実は、何もできない。
何も感じない。
何もわからない。
合気道の黒帯を持っているが。
一寸先は、常に闇。
それでも、胸を起こせば、きっと。
見えない何かに、出会えるのか。
身体のどこかに、少しでも、ほんの少しでも力をいれたら、決して技がかからない。
あたかも、高橋悠治さんの言う「演奏」のよう。
自分には、まるでない、「気」を育てたいのだが… 。
何処にも属さない河西泰山先生の居合も、ただただ美しかった。毎朝、早朝の朝稽古。
20年前に始めて、何一つわからなかった。
そういえば、ナタン・ミルシテインのレッスンも、8年も通って全てが?だったのを思い出す。今までに、見たことも聞いた事もない演奏だから、仕方もないけれど。
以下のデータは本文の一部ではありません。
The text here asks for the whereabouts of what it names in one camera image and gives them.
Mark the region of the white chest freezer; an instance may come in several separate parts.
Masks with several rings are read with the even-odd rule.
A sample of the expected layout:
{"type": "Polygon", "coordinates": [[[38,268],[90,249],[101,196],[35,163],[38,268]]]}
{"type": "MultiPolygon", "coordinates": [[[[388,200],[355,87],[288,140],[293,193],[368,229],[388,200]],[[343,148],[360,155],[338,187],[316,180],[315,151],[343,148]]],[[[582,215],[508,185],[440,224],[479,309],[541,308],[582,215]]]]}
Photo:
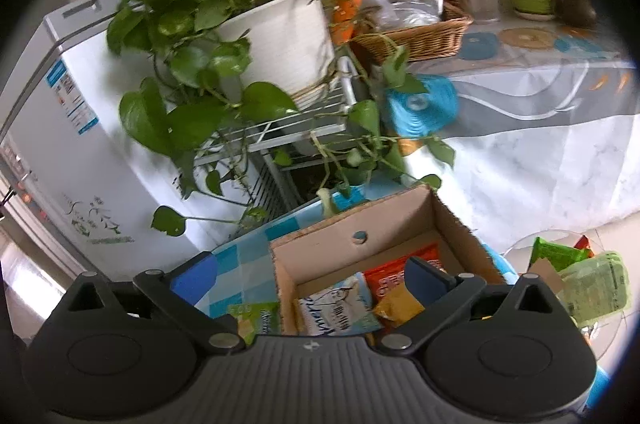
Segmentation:
{"type": "Polygon", "coordinates": [[[171,270],[238,230],[239,184],[184,200],[166,156],[131,139],[118,105],[152,75],[140,51],[107,48],[120,0],[78,0],[43,16],[1,93],[1,138],[16,176],[74,259],[111,280],[171,270]]]}

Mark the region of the large orange chip bag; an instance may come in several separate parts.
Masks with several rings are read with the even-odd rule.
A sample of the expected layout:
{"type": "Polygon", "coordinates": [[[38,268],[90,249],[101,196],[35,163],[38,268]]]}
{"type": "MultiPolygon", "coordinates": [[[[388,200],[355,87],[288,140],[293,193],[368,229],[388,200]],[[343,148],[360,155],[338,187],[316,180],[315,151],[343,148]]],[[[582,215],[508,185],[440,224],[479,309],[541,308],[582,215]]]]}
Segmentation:
{"type": "Polygon", "coordinates": [[[388,291],[374,307],[373,313],[388,326],[397,328],[424,311],[404,284],[388,291]]]}

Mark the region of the blue round fan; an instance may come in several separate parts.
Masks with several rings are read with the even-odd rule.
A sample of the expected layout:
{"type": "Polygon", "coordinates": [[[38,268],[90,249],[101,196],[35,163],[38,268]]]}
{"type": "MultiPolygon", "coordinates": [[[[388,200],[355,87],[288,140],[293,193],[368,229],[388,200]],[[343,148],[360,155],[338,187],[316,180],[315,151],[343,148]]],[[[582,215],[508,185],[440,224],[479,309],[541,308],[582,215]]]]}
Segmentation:
{"type": "Polygon", "coordinates": [[[459,99],[448,77],[419,74],[416,79],[426,92],[386,92],[386,106],[392,129],[399,136],[420,139],[451,124],[459,114],[459,99]]]}

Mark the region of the green cracker packet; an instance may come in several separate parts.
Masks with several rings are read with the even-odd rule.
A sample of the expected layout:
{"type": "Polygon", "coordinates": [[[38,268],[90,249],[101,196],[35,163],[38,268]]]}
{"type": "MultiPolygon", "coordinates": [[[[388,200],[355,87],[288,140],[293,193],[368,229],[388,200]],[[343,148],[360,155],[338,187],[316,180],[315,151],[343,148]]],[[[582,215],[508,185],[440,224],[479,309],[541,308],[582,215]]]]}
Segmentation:
{"type": "Polygon", "coordinates": [[[236,304],[228,307],[238,322],[238,333],[250,346],[258,335],[280,334],[280,304],[277,302],[236,304]]]}

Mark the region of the pothos plant in white pot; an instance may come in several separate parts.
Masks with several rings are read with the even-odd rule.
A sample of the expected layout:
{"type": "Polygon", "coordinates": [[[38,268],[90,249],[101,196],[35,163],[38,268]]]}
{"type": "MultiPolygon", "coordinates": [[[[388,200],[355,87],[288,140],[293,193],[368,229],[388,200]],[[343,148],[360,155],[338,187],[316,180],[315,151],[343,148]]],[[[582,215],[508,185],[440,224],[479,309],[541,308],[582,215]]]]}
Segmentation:
{"type": "Polygon", "coordinates": [[[335,0],[122,0],[107,29],[119,54],[137,49],[155,66],[118,114],[127,135],[166,156],[184,198],[239,184],[250,200],[238,220],[266,219],[248,183],[248,152],[204,166],[195,159],[228,133],[299,112],[320,97],[330,65],[350,55],[330,35],[335,0]]]}

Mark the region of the cardboard milk box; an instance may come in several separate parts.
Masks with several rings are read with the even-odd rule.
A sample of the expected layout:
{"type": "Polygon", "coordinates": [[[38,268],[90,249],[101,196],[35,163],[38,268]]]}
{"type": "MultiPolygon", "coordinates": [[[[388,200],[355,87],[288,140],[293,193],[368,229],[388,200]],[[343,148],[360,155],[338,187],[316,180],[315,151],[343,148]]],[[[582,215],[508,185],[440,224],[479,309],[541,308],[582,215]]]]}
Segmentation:
{"type": "Polygon", "coordinates": [[[450,274],[506,280],[486,248],[425,184],[360,204],[270,243],[281,332],[299,333],[295,303],[357,271],[381,266],[436,243],[450,274]]]}

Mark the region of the orange plastic cup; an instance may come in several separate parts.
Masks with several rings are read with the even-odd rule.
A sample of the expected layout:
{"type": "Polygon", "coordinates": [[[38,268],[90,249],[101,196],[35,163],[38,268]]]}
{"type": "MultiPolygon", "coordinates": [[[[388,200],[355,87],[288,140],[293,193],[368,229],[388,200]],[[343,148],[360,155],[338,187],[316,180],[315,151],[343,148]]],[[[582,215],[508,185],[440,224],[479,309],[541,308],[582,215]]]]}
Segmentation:
{"type": "Polygon", "coordinates": [[[330,35],[334,46],[344,45],[352,38],[361,4],[362,0],[335,0],[330,22],[330,35]]]}

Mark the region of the green packets on glass stool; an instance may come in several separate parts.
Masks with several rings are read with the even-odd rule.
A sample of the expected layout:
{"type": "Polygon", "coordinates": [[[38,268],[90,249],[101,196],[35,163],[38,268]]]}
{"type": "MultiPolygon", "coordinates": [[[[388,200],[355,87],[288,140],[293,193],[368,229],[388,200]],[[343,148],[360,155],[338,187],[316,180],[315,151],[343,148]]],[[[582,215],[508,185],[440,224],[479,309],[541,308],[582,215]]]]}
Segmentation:
{"type": "Polygon", "coordinates": [[[581,328],[619,314],[630,305],[628,270],[620,254],[593,254],[586,244],[578,248],[537,236],[529,268],[541,260],[551,266],[552,279],[560,280],[558,297],[581,328]]]}

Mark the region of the wicker basket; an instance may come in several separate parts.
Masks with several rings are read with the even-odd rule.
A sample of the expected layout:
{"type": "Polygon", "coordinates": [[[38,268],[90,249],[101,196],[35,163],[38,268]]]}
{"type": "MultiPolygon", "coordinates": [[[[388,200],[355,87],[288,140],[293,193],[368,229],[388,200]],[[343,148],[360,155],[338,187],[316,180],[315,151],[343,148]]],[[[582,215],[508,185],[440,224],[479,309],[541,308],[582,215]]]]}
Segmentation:
{"type": "Polygon", "coordinates": [[[357,35],[352,41],[377,64],[397,48],[405,48],[409,62],[447,58],[458,53],[462,37],[473,22],[472,16],[445,2],[444,16],[437,23],[386,32],[371,31],[357,35]]]}

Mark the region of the grey white table cover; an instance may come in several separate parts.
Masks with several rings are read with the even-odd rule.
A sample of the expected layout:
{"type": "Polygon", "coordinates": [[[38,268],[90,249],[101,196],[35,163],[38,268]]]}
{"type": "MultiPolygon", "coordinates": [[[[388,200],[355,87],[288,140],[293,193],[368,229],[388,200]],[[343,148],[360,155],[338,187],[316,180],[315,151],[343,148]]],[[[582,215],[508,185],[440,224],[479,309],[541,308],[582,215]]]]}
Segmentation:
{"type": "Polygon", "coordinates": [[[639,70],[613,25],[505,18],[411,69],[449,80],[458,113],[440,132],[454,164],[419,149],[408,169],[440,176],[439,197],[493,250],[638,212],[639,70]]]}

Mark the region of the blue white snack packet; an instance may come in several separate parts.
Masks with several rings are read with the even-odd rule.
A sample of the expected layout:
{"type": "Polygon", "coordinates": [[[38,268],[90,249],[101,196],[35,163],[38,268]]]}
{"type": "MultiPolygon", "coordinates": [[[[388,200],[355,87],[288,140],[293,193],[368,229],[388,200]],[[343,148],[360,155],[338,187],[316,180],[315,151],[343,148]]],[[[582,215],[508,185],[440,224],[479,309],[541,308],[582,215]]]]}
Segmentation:
{"type": "Polygon", "coordinates": [[[299,314],[310,336],[352,336],[376,332],[372,295],[362,272],[300,298],[299,314]]]}

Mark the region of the red snack packet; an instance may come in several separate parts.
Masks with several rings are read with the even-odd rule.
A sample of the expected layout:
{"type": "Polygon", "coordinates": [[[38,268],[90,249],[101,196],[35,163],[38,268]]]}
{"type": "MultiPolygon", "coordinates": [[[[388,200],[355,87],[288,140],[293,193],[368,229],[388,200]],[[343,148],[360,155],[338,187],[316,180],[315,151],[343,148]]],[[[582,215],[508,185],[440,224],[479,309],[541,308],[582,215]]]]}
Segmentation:
{"type": "Polygon", "coordinates": [[[364,280],[373,296],[378,303],[384,296],[396,286],[404,283],[405,266],[410,257],[419,257],[426,260],[430,265],[440,270],[444,270],[442,261],[440,260],[438,243],[434,242],[419,248],[417,251],[384,262],[382,265],[370,268],[363,273],[364,280]]]}

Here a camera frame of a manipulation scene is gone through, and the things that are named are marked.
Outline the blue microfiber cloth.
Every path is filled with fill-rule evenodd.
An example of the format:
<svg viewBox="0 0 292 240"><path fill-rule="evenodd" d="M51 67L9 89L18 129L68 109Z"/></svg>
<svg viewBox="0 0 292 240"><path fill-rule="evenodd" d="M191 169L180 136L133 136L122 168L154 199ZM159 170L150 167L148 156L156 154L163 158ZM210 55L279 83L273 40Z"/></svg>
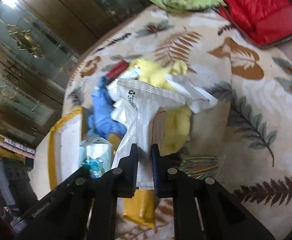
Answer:
<svg viewBox="0 0 292 240"><path fill-rule="evenodd" d="M111 118L111 113L114 110L114 101L110 98L107 91L107 81L108 78L102 76L91 94L93 111L87 117L87 136L96 134L107 139L111 134L114 134L122 138L126 134L127 129L123 124Z"/></svg>

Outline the bag of colourful sticks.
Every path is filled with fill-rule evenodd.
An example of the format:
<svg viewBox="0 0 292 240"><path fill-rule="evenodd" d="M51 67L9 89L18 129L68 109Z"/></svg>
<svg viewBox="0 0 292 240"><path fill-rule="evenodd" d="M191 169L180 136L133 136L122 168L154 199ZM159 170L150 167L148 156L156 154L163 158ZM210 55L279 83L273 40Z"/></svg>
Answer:
<svg viewBox="0 0 292 240"><path fill-rule="evenodd" d="M181 161L179 169L189 177L203 180L215 177L219 169L218 157L188 157Z"/></svg>

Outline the yellow foil sachet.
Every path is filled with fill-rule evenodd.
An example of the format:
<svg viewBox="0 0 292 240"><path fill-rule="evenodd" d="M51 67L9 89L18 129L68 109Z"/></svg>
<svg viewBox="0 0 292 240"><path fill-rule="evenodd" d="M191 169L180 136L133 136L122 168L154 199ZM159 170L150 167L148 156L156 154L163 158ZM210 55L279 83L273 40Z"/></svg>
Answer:
<svg viewBox="0 0 292 240"><path fill-rule="evenodd" d="M124 198L123 219L137 225L155 228L154 190L136 190L132 198Z"/></svg>

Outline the leaf-patterned beige blanket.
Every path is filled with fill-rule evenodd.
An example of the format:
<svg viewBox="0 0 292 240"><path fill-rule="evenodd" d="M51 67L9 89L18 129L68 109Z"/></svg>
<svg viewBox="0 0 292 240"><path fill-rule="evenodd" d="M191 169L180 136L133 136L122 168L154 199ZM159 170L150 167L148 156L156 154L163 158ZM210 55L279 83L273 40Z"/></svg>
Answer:
<svg viewBox="0 0 292 240"><path fill-rule="evenodd" d="M117 62L182 60L192 83L218 104L192 116L185 155L219 158L217 180L276 239L292 232L292 62L249 44L216 12L173 14L150 6L79 61L63 114L90 108L98 79Z"/></svg>

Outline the white foam tray yellow tape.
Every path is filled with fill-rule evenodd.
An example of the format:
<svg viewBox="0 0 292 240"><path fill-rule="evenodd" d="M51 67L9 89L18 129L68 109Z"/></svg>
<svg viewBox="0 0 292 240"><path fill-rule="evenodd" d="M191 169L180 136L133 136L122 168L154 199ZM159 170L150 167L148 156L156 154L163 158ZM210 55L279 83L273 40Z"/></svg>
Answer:
<svg viewBox="0 0 292 240"><path fill-rule="evenodd" d="M63 182L79 168L79 144L85 132L83 107L62 116L36 148L30 180L38 199Z"/></svg>

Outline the dark wooden glass cabinet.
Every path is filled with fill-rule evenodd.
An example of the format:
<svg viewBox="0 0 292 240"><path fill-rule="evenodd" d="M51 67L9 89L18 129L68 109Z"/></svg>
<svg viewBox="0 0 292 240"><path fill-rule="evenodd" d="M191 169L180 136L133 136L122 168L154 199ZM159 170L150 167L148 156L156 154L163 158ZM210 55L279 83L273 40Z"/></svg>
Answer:
<svg viewBox="0 0 292 240"><path fill-rule="evenodd" d="M0 133L36 147L80 57L147 0L0 0Z"/></svg>

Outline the cartoon tissue pack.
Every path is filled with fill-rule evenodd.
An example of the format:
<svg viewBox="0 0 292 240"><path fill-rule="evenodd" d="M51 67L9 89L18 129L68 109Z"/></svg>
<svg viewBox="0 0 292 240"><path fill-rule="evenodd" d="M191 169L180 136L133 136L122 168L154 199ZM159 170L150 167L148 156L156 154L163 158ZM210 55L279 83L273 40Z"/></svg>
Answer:
<svg viewBox="0 0 292 240"><path fill-rule="evenodd" d="M113 145L97 134L91 134L80 143L79 166L93 179L111 170Z"/></svg>

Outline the yellow microfiber cloth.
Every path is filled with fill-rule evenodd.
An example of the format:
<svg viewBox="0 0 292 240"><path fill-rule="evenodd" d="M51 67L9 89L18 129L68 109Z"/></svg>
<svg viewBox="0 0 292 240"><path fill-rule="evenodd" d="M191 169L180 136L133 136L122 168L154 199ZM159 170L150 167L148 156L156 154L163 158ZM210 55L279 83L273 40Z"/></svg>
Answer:
<svg viewBox="0 0 292 240"><path fill-rule="evenodd" d="M162 66L154 61L136 59L129 67L140 69L139 81L158 88L159 96L164 101L160 105L161 118L164 119L163 135L160 139L162 155L170 155L183 148L190 134L192 111L186 104L186 97L177 94L177 90L166 80L166 75L185 77L188 66L182 60Z"/></svg>

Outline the red small packet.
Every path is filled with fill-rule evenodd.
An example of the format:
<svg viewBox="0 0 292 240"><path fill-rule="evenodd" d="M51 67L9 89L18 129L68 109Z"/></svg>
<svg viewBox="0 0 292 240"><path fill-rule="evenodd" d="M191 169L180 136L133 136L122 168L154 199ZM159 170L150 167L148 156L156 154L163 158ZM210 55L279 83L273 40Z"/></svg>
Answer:
<svg viewBox="0 0 292 240"><path fill-rule="evenodd" d="M109 80L113 80L113 79L117 78L119 75L121 75L122 72L124 72L128 68L128 66L129 66L129 64L126 61L124 61L124 60L119 61L113 67L111 67L111 69L107 72L107 74L105 76Z"/></svg>

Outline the white plastic desiccant pouch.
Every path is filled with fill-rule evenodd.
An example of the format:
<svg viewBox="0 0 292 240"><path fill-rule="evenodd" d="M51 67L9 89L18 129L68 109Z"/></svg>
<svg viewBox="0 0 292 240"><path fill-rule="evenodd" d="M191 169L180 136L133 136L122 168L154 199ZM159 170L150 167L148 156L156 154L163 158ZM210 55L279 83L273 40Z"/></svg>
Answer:
<svg viewBox="0 0 292 240"><path fill-rule="evenodd" d="M136 186L143 190L153 190L153 173L151 170L150 146L159 143L163 135L164 121L155 121L164 101L159 96L159 89L138 80L120 79L118 90L123 100L123 106L128 128L117 148L112 168L119 166L119 161L128 156L132 144L138 147L138 169Z"/></svg>

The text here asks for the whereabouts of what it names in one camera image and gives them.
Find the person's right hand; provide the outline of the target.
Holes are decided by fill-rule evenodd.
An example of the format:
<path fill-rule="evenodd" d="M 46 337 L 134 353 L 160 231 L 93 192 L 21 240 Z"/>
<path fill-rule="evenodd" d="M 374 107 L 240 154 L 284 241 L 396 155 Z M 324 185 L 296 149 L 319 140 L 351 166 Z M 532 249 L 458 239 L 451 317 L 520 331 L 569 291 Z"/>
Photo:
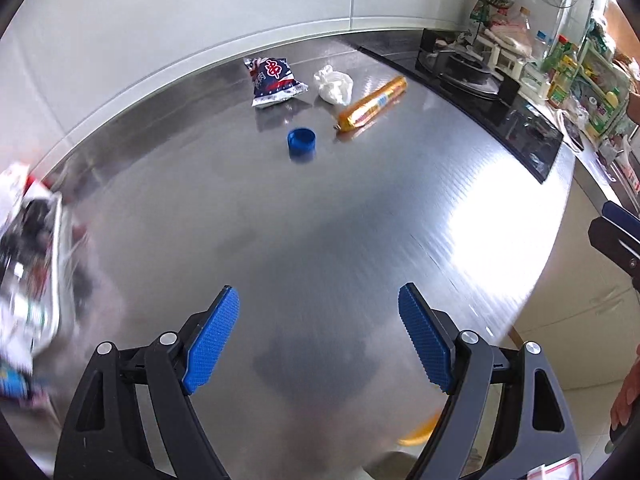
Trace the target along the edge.
<path fill-rule="evenodd" d="M 639 395 L 640 390 L 640 346 L 636 349 L 636 359 L 628 374 L 623 380 L 620 392 L 614 400 L 610 411 L 611 428 L 616 430 L 619 426 L 626 426 L 631 418 L 632 406 Z"/>

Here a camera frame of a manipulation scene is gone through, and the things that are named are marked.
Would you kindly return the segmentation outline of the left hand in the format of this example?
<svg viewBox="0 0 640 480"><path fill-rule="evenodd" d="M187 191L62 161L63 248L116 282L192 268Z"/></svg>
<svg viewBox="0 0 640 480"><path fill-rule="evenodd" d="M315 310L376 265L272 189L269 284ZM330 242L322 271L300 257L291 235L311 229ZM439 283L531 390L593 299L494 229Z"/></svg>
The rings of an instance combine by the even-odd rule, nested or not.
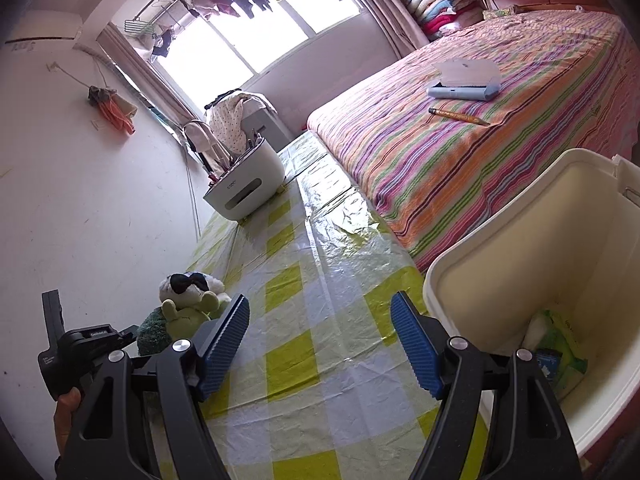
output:
<svg viewBox="0 0 640 480"><path fill-rule="evenodd" d="M74 414L81 402L80 391L73 387L68 393L61 394L56 401L53 425L58 454L63 455L66 442L73 428Z"/></svg>

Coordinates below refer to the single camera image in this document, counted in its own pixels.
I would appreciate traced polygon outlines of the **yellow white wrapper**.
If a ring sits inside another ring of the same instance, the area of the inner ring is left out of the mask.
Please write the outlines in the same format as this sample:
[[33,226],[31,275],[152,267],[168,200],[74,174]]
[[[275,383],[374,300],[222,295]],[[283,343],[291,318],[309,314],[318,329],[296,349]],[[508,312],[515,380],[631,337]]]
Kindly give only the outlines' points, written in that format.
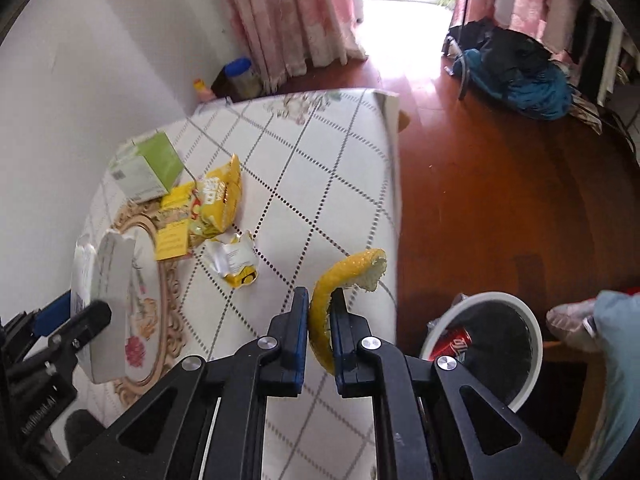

5年程前、合気道を始めた頃は、熊本万正館の、砂泊先生の神業を伝えていただいていた。
直門、松葉一路師匠が毎月、宮崎の日向から、私の為に来て下さる。本来禁じられていた試し斬りも、ご自身が日本一の刀工であるがゆえ?斬って斬って斬りまくった。
時が経ち、師匠も独立、東京道場も、10人を越えた。
毎月お会いする度、師匠は新しい方法で教えて下さる。世界中を旅し、日本中の武道や気功の達人の話を聞かせてくれる。
合気を学びながら、何が自分の居合に欠けていたのか痛感する。そして、居合の教えと同じく、自分の演奏の支えとなっている。
「合気とは愛なり。」
闇の中、上を見上げて、
きっとそうなんだ、わかりたい、と願う。